What does this PR do?

In order to support custom code for any block type, we have to invoke downloading/loading of custom code from the ModularPipelineBlocks object. This means some of the properties/methods defined in PipelineBlock, SequentialPipelineBlock etc have to be moved into the ModularPipelineBlocks class.

Additionally, included a potential change to consolidate how the block state is created from inputs and intermediate inputs. The change is necessary to support the case where a pipeline input might be created in an intermediate step e.g. Using a segmentation model to create an inpainting mask. With the existing approach, simply setting the output of the mask creation step to the desired input value mask_image wouldn't allow downstream steps to access it in the block state, because get_block_state runs over required inputs first, and errors out because it's missing. Propose changing this to checking for required values in both input and intermediates before erroring out. There could be edge cases here that I might be missing, but it seems safe to consolidate in this way.

Code to test

import torch
from diffusers.modular_pipelines import ModularPipelineBlocks, SequentialPipelineBlocks
from diffusers.modular_pipelines.stable_diffusion_xl import INPAINT_BLOCKS
from diffusers.utils import load_image

# fetch the Florence2 image annotator block that will create our mask
image_annotator_block = ModularPipelineBlocks.from_pretrained(
    "diffusers-internal-dev/florence2-image-annotator",
    trust_remote_code=True,
)

my_blocks = INPAINT_BLOCKS.copy()
# insert the annotation block before the image encoding step
my_blocks.insert("image_annotator", image_annotator_block, 1)

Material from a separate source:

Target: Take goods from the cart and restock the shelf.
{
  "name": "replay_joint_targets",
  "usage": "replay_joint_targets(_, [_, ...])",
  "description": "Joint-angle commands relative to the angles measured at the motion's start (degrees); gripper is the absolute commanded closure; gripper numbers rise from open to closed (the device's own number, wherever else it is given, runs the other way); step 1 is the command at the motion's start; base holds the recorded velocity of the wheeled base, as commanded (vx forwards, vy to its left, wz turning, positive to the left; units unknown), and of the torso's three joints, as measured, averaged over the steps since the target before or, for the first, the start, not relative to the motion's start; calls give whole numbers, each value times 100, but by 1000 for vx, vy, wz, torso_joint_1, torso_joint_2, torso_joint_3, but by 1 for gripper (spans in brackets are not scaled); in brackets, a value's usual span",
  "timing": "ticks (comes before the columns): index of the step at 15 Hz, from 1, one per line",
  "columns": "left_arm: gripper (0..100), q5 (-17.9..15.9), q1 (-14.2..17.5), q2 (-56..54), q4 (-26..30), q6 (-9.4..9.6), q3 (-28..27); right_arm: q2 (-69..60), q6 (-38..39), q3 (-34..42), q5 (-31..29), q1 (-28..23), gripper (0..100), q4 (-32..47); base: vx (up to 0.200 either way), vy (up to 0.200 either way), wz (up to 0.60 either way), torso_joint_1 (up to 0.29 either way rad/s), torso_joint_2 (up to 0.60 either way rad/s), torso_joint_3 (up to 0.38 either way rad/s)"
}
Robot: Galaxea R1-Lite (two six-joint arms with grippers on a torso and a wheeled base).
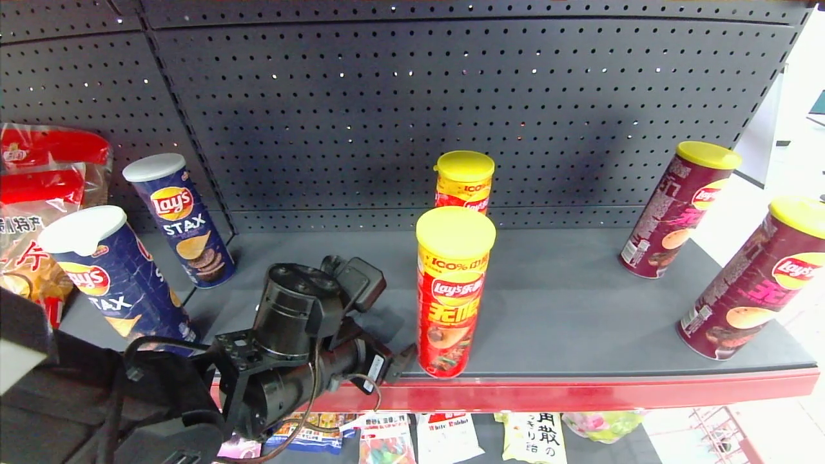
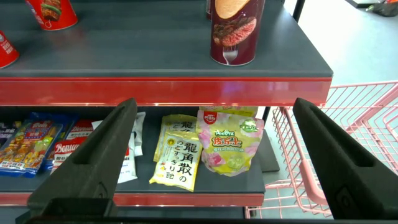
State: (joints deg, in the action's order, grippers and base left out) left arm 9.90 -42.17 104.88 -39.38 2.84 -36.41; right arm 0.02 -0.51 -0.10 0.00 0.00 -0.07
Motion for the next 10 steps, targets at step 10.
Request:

# Create our initial set of inpainting blocks
blocks = SequentialPipelineBlocks.from_blocks_dict(my_blocks)

repo_id = "YiYiXu/modular-loader-t2i-0704"
pipe = blocks.init_pipeline(repo_id)
pipe.load_default_components(torch_dtype=torch.float16, device_map="cuda", trust_remote_code=True)

image = load_image("https://huggingface.co/datasets/huggingface/documentation-images/resolve/main/transformers/tasks/car.jpg?download=true")
image = image.resize((1024, 1024))

batch_size = 1
image = [image] * batch_size

prompt = ["A red car"] * batch_size
annotation_prompt = ["<REFERRING_EXPRESSION_SEGMENTATION>the car"] * batch_size

output = pipe(
    prompt=prompt,
    image=image,
    annotation_task_prompt=annotation_prompt,
    num_inference_steps=35,
    guidance_scale=7.5,
    strength=0.9,
    output_type="pil",
)
output.intermediates["mask_image"][0].save("annotated_mask_image.png")
output.intermediates["images"][0].save("annotated.png")

Fixes # (issue)

Before submitting

This PR fixes a typo or improves the docs (you can dismiss the other checks if that's the case).
Did you read the contributor guideline?
Did you read our philosophy doc (important for complex PRs)?
Was this discussed/approved via a GitHub issue or the forum? Please add a link to it if that's the case.
Did you make sure to update the documentation with your changes? Here are the
documentation guidelines, and
here are tips on formatting docstrings.
Did you write any new necessary tests?

Who can review?

Anyone in the community is free to review the PR once the tests have passed. Feel free to tag
members/contributors who may be interested in your PR.

HuggingFaceDocBuilderDev · 2025-07-21T17:08:21Z

The docs for this PR live here. All of your documentation changes will be reflected on that endpoint. The docs are available until 30 days after the last update.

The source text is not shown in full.